### EXERCISE DESCRIPTION
Please set down only the lines from the one containing "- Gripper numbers" through the end of the entries below, exactly, minus any pictures.

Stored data
* * * * * * *
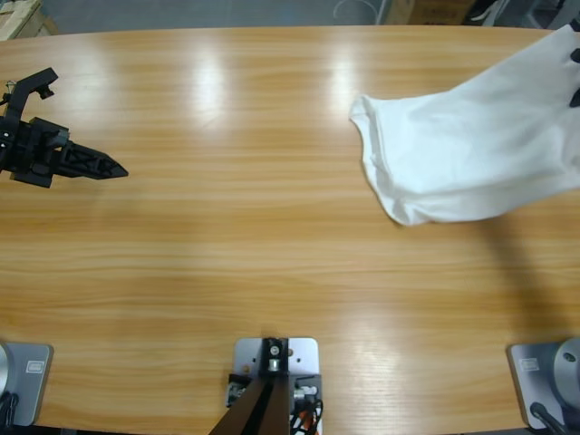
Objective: Fold clothes
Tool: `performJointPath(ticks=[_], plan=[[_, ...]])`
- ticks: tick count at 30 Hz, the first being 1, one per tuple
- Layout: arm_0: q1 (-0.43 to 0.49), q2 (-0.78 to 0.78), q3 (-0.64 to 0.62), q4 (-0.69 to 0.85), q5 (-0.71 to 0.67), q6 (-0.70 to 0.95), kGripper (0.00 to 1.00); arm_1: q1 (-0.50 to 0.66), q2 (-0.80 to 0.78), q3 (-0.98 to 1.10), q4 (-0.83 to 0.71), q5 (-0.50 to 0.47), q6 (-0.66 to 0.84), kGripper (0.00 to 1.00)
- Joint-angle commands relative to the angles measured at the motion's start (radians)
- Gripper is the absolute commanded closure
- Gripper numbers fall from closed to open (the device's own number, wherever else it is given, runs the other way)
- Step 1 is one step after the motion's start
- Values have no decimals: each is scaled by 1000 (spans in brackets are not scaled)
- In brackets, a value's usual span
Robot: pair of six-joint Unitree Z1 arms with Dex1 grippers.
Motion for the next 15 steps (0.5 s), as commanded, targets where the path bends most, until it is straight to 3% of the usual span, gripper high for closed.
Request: performJointPath(ticks=[1, 8, 15], plan=[[-5, 25, 9, -9, -14, 16, 9, 172, 107, -121, 101, -59, 32, 1000], [-5, 18, 12, -9, -14, 15, 9, 408, 244, -200, 124, -67, 117, 1000], [-5, 18, 12, -9, -14, 15, 9, 543, 332, -357, 201, -60, 168, 1000]])
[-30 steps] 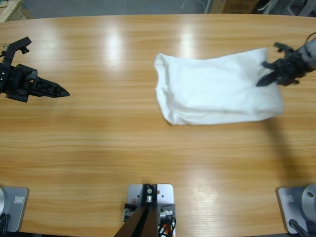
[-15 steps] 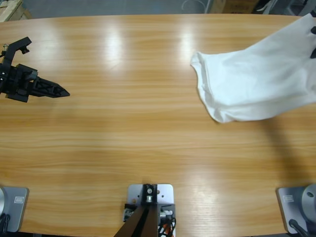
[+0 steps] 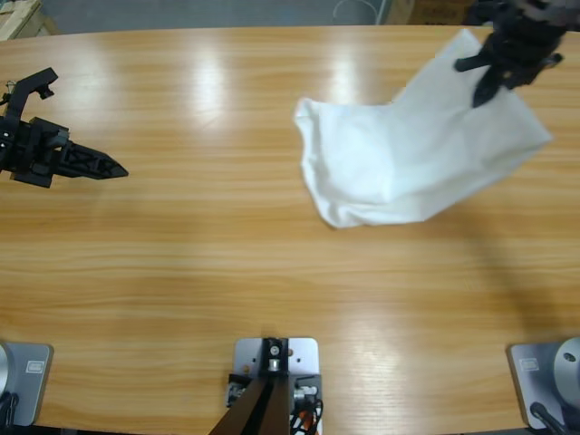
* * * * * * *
### TASK RESULT
- Gripper numbers fall from closed to open (the device's own number, wherever else it is given, runs the other way)
- Step 1 is one step after the motion's start
- Values have no decimals: each is scaled by 1000 (spans in brackets are not scaled)
- In brackets, a value's usual span
Robot: pair of six-joint Unitree Z1 arms with Dex1 grippers.
Motion for the next 15 steps (0.5 s), as commanded, targets where the path bends most, until it is straight to 3% of the usual span, gripper high for closed.
Request: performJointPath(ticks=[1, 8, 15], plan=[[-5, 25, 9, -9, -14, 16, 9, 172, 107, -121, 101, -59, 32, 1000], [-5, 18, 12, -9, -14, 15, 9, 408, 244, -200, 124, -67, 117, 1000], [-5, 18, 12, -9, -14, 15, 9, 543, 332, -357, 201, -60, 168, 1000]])
[-30 steps] 
[-15 steps] 
[+0 steps] 

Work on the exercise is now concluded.